_PROBLEM TO SOLVE:_ Write out the data below exactly, beginning with the first line and ending once the line that has "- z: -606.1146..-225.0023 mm" is written.

• • • •

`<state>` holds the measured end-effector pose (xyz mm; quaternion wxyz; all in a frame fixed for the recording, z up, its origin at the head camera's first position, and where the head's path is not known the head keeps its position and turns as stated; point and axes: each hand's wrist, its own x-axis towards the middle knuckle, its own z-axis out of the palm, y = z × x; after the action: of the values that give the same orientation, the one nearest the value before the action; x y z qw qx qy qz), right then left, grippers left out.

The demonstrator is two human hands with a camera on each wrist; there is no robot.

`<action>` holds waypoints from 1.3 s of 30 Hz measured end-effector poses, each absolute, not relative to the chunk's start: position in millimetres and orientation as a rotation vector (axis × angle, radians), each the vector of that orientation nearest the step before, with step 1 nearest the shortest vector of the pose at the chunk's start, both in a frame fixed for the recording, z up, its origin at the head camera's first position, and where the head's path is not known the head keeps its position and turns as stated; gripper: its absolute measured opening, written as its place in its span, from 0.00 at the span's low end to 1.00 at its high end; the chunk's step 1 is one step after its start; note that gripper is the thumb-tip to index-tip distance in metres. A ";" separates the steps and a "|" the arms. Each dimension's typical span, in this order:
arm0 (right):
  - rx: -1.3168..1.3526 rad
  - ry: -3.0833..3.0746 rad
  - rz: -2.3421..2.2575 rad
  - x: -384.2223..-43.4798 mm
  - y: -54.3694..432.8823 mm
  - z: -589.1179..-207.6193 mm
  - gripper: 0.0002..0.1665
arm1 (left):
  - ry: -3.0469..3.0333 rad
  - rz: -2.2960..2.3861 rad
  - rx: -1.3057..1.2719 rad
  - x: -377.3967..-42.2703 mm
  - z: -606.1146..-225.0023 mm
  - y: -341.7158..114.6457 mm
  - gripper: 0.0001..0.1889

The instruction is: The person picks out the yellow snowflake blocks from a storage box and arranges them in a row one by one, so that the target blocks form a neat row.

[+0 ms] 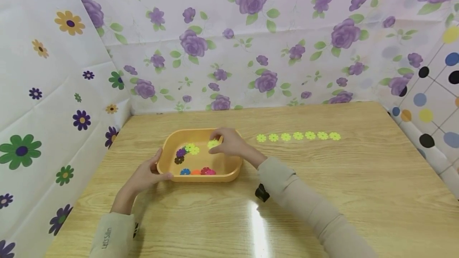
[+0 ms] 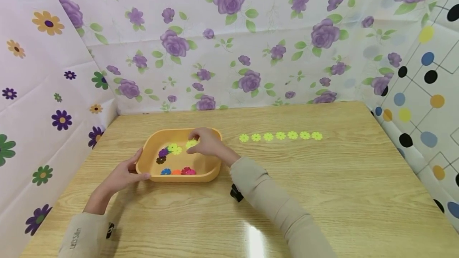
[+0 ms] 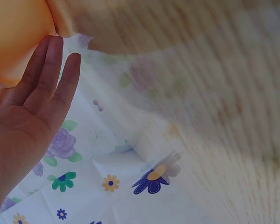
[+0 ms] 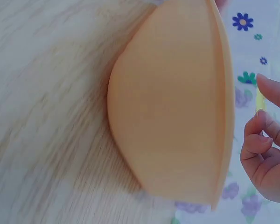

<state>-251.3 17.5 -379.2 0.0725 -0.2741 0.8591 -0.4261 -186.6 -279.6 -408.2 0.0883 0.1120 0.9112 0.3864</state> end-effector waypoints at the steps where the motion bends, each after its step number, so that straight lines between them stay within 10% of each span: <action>1: -0.823 2.595 -1.293 -251.2 21.4 -378.3 0.19 | 2.717 1.143 0.333 -186.5 -408.2 -279.8 0.51; 39: -0.402 2.857 -1.279 -271.5 196.4 -405.4 0.28 | 2.710 1.145 0.305 -186.9 -409.6 -279.9 0.51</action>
<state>-271.5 196.4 -405.4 -0.0072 -0.1274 0.9052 -0.4054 -186.9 -279.9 -409.6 0.0916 0.1025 0.9124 0.3855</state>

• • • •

_THE COMPLETED TASK:_
`<state>` holds the measured end-effector pose (xyz mm; quaternion wxyz; all in a frame fixed for the recording, z up, its origin at the head camera's first position, and where the head's path is not known the head keeps its position and turns as stated; point and axes: each hand's wrist, its own x-axis towards the middle knuckle, its own z-axis out of the palm, y = z × x; after the action: of the values that give the same orientation, the one nearest the value before the action; x y z qw qx qy qz), right then left, grippers left out.

The demonstrator is two human hands with a camera on each wrist; there is no robot.

`<action>` holds waypoints from 1.3 s of 30 Hz measured end-effector poses, each absolute, not relative to the chunk's start: position in millimetres and orientation as a rotation vector (axis × angle, radians), each the vector of that orientation nearest the step before, with step 1 nearest the shortest vector of the pose at the chunk's start, both in a frame fixed for the recording, z up, its origin at the head camera's first position, and where the head's path is not known the head keeps its position and turns as stated; gripper: its absolute measured opening, written as its place in its span, from 0.00 at the span's low end to 1.00 at its high end; the chunk's step 1 is one step after its start; note that gripper is the thumb-tip to index-tip distance in metres. A ";" separates the steps and a "|" the arms. Each dimension's typical span, in this order:
arm0 (right):
  - rx: -1.3168..1.3526 rad
  - ry: -3.0833..3.0746 rad
  - rz: -2.3421..2.2575 rad
  - x: -384.2223..-43.4798 mm
  - y: -54.3694..432.8823 mm
  - z: -589.1179..-207.6193 mm
  - gripper: 0.0002..0.1665
arm1 (left):
  - ry: -3.0469..3.0333 rad
  - rz: -2.2960..2.3861 rad
  - rx: -1.3057..1.2719 rad
  - x: -377.3967..-42.2703 mm
  - z: -606.1146..-225.0023 mm

Work on this exercise is now complete.